Up to 35% of H. pylori-positive patients remain infected after a first eradication attempt. Lactoferrin, a natural anti-bacterial glycoprotein, seems a promising tool in treating H. pylori infection, but it has never been used in second-line treatment.
A prospective, randomized study was conducted on 70 consecutive patients with persistent H. pylori infection after failure of the first standard treatment schedule. All patients were randomly treated with ranitidine bismuth citrate (RBC, 400 mg b.d.), esomeprazole (40 mg/day), amoxycillin (1 g t.d), and tinidazole (500 mg b.d.) without (group A) or with (group B) supplementation of bovine lactoferrin (200 mg b.d).

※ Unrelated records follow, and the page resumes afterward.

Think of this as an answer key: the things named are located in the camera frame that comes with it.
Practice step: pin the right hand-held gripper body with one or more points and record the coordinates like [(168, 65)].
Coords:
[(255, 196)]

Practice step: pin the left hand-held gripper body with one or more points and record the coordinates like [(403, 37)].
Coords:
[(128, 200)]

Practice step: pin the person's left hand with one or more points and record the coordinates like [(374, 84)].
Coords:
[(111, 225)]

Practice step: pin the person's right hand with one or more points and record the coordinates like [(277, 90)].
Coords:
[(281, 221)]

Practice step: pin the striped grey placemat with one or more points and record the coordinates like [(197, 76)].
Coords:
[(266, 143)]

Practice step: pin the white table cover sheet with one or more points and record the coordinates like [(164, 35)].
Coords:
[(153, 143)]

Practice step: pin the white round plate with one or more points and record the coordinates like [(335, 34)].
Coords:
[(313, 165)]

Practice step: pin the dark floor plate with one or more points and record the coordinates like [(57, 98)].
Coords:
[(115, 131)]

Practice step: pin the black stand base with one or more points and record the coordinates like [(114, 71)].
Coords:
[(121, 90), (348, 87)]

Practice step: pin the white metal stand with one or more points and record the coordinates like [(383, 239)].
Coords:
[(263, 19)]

One month after conclusion of therapy, endoscopy was performed in those patients for whom the examination was clinically relevant. The remaining patients were checked by 13C-urea breath test.
Sixty-seven patients were fully compliant and completed the study (33, i.e. 94.28%, in group A and 34, 97.14%, in group B). One group A patient (2.85%) was excluded for protocol violation and one group B patient (2.85%) was lost to follow-up. H. pylori eradication was obtained in 31/33 (on intention-to-treat: 88.57%, 95%CI: 87-99%) group A patients and in 33/34 (on intention-to-treat: 94.28%, 95%CI: 86-100%) group B patients (p=ns). 16/68 patients (23.53%) experienced side effects (29.41% in group A and 17.64% in group B, p= 0.05).
Lactoferrin supplementation was found effective in reducing side-effect incidence. Moreover, it seems capable of achieving a slight (and not statistically significant) improvement in eradicating H. pylori when used in second-line treatment.